Mon p’tit papa,
Ce n’est qu’à l’aube de la deuxième année suivant l’annonce de ton cancer que je trouve les mots pour décrire ce qui m’habite depuis ce fameux jour-là.
Au début je criais après la vie, je lui en voulais à grands coups de fuck-you-le-cancer pis toute, désespérée devant un tel diagnostic. Un diagnostic qui ne laisse aucune chance pour se reprendre, pour se dire plus souvent qu’on s’aime, pour se pardonner, pour réapprendre à se connaître.
Parce que c’était encore tout nouveau que tu reviennes te faire une place dans nos vies après quelques années tumultueuses. C’était tout nouveau qu’on veuille la saisir cette deuxième chance-là, t’sais.
Aujourd’hui je suis capable de dire que je suis reconnaissante de tout ce qui est arrivé.
Oui, reconnaissante.
Parce que des fois on est mal faits en tant qu’humains, papa. Des fois, il faut absolument se faire pousser au pied du mur pour changer les choses. Des fois, il faut sentir qu’on se perd pour tenter de se retenir, pour ne pas s’échapper.
Dans le fond, c’est pour ça que je suis reconnaissante aujourd’hui. Parce que l’effet de ton diagnostic sur notre petite famille a été un peu comme une petite bulle d’amour nous couvrant tous. Une fois qu’on s’est relevés, on s’est tricotés un peu plus serré, on s’est redécouverts plus forts, plus résilients.
Il n’y a pas de livre qui t’apprend comment gérer ton petit cœur qui semble vouloir éclater quand tu te fais dire par un médecin que ton papa n’a qu’un an, ou deux tout au mieux, à vivre.

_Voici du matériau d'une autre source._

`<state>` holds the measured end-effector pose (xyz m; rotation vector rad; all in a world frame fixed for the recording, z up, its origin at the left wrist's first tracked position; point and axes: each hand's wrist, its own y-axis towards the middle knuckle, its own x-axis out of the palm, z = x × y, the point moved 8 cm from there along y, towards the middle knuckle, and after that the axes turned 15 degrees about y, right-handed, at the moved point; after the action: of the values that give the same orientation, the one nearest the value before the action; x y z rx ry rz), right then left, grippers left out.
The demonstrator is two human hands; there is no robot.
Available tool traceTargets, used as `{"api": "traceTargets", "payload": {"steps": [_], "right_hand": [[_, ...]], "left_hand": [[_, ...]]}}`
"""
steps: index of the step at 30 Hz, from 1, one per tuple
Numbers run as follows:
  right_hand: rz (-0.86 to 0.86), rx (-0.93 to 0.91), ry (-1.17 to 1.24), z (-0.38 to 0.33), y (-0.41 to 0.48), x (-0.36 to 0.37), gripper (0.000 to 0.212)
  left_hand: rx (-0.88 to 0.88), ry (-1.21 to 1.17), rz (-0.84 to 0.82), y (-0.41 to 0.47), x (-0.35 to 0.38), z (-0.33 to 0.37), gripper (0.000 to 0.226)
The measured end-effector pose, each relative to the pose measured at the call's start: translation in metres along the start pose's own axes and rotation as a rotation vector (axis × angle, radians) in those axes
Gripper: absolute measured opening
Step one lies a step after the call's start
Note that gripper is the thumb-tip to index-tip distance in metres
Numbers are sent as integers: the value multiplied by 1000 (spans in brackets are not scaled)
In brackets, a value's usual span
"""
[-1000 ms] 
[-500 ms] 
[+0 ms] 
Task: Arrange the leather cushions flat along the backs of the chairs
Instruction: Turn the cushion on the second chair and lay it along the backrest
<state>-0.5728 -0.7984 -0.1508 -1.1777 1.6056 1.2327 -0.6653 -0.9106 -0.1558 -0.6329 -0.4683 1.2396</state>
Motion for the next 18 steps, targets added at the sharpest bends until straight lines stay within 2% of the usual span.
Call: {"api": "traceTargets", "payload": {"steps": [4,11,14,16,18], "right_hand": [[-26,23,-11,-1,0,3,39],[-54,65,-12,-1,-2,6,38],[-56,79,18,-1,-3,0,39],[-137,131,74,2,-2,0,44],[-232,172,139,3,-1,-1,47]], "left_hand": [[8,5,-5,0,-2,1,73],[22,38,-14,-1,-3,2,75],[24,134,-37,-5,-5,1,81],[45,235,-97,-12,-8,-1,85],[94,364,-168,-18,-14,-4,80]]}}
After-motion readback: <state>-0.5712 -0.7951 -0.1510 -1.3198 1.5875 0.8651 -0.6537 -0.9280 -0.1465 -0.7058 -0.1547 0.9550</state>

Celui qui t’a montré à faire du vélo, celui qui te portait sur ses épaules afin que tu puisses voir le monde comme une grande, celui qui te jouait de la guitare pendant l’heure du bain.
Nous, on a eu toute la chance du monde d’être immédiatement entourés par nos familles et supportés par du monde qu’on ne connaissait même pas tant que ça. Dans mon livre à moi, c’est gens-là sont de vrais p’tits anges gardiens. On a appris à croire en une force plus grande que nous, et on a découvert que cette force-là, elle venait de notre for intérieur. Ça donne tout un autre sens à la vie, passer proche d’en perdre une.
À l’aube de la date marquant la deuxième année de ton diagnostic, mon p’tit papa, je pense à tout ce que nous avons vécu, tout ce que nous avons surmonté, aux statistiques auxquelles tu as pu faire un pied-de-nez et je ne peux m’empêcher de sourire en étant reconnaissante envers la vie. Je sais que ça fait de moi une meilleure maman, une meilleure personne aujourd’hui. Et surtout que tes petites-filles ont eu la chance de te connaître et de t’aimer. T’aimer d’amour à part de ça.
On est chanceux, mais on le sait et on l’apprécie. Ce n’est pas donné à tout le monde et c’est une des valeurs fondamentales que je veux enseigner à mes filles, de vivre avec intensité et gratitude envers chaque jour donné. De non seulement savoir qu’on ne contrôle rien, mais d’en profiter au maximum et de toujours se dire qu’on s’aime, même quand on est fâché, t’sais.
Alors c’est ça mon p’tit papa, je suis incroyablement heureuse d’avoir pu trouver du bon dans cette situation autrement douloureuse.
Je t’arracherais à toute ta douleur si je le pouvais. Mais je ne changerais pas la relation qu’on a aujourd’hui grâce à elle.
Je t’aime, pis, j’suis fière de toi.